Another great resource on the FSJs is over at the International Full Size Jeep Association: http://www.ifsja.org Thousands of members over there all into these old beasts!

BTW....one of the older Jeeps that REALLY caught my eye was a prototype of a 4wd VAN that Jeep was considering in the late 50s/early 60s! This was based on the forward control pickups they offered at the time and had stretched the body to a full van. I think it would have been a 9 passenger vehicle with doors on both sides AND 4wd. About 30+ years ahead of any others, but Kaiser didn't go beyond prototype with it. bummer as that is a cool vehicle.

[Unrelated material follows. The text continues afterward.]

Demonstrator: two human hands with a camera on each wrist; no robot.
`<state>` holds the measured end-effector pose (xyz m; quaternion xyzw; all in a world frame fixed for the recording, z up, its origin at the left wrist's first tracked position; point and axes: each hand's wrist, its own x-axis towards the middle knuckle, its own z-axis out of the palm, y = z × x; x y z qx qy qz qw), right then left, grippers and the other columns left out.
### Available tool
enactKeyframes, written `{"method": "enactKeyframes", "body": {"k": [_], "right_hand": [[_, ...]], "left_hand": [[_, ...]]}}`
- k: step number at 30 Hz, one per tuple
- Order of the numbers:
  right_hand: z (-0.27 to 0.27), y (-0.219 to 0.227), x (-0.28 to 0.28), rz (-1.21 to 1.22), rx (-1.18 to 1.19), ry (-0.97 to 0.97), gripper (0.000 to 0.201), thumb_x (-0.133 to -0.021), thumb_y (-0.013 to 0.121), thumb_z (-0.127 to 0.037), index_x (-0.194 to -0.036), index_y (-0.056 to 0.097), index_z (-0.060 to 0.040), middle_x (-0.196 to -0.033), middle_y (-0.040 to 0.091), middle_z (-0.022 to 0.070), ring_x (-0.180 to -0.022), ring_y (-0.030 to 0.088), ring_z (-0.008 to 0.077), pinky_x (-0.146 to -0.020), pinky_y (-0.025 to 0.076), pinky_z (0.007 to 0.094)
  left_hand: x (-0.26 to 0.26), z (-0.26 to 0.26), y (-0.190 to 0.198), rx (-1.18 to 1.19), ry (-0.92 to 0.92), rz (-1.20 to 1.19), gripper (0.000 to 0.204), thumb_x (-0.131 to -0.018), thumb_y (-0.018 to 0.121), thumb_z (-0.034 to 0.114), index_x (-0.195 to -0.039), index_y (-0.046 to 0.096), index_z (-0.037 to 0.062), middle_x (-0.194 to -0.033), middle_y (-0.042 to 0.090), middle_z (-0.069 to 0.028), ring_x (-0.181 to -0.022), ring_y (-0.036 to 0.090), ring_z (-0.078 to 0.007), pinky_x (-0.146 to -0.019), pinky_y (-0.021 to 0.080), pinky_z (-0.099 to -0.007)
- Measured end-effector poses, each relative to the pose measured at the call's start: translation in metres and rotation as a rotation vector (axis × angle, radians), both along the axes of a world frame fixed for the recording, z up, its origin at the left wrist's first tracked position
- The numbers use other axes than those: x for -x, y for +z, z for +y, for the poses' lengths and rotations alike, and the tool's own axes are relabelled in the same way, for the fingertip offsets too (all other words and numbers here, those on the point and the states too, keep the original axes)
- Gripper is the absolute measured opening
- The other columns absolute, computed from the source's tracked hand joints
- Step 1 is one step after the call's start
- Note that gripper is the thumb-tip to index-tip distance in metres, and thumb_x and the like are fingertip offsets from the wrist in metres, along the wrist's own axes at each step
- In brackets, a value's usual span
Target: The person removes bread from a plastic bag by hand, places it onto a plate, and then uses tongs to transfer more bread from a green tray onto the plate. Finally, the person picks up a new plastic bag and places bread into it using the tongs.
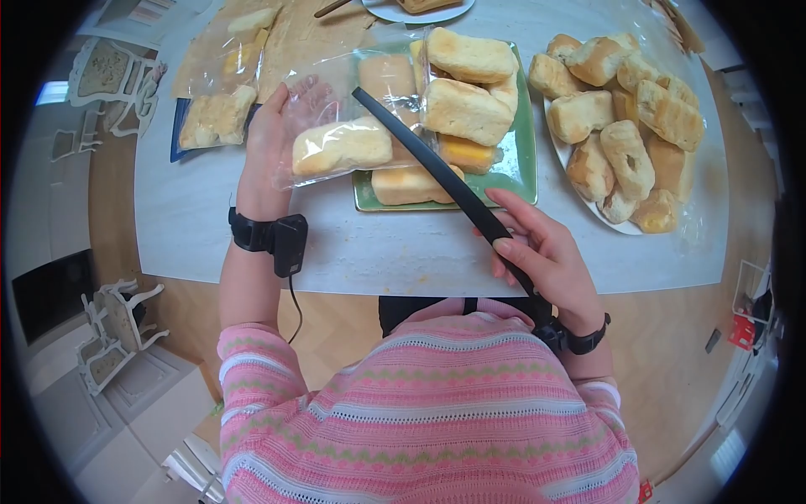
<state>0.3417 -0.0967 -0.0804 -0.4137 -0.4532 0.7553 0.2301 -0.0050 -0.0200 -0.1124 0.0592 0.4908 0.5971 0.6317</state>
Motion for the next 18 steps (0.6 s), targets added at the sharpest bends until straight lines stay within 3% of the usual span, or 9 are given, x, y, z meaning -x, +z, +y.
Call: {"method": "enactKeyframes", "body": {"k": [8, 18], "right_hand": [[-0.001, -0.012, 0.004, -0.026, -0.013, 0.0, 0.056, -0.093, 0.055, 0.0, -0.145, 0.036, -0.0027, -0.111, 0.062, 0.0054, -0.074, 0.056, 0.0063, -0.06, 0.047, 0.0209], [-0.004, -0.015, 0.005, -0.015, -0.021, -0.004, 0.056, -0.093, 0.054, 0.0, -0.145, 0.036, -0.0024, -0.112, 0.062, 0.0059, -0.074, 0.056, 0.0064, -0.06, 0.046, 0.0209]], "left_hand": [[-0.001, -0.009, -0.015, 0.013, 0.031, 0.043, 0.04, -0.104, 0.033, 0.039, -0.115, 0.054, 0.0065, -0.11, 0.061, -0.0095, -0.095, 0.06, -0.03, -0.081, 0.052, -0.0458], [0.003, -0.027, -0.005, -0.018, -0.004, -0.064, 0.045, -0.102, 0.037, 0.043, -0.116, 0.052, 0.0029, -0.113, 0.058, -0.0183, -0.105, 0.058, -0.0337, -0.091, 0.049, -0.0481]]}}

Turned my head on the FC trucks...had always thought they were ugly, but they're pretty cool really. Still see a pic of one now and then with a plow on it....which is great too! Nice old utility vehicles! Ugly and Practical....what more can you ask for, eh.....


----------



## gpasgarage (Mar 19, 2004)

I was gonna ask if you belonged to the IFSJA! I am still a member, but someone is picking up my last GW this weekend. My father and I both used to plow with our old Grand Wagoneers, I learned to drive/plow on a 1980 Wagoneer LTD (Precursor to the Grand Wagoneers, to those non jeep educated)[totaled that one into a tree, then drove it for another year!]
My wifes eyes roll into her head anytime I try to explain the cherokee-wagoneer-grand progression.
Scott


----------



## SIPLOWGUY (Mar 21, 2002)

Wow! Thats neat...and got me thinking!


----------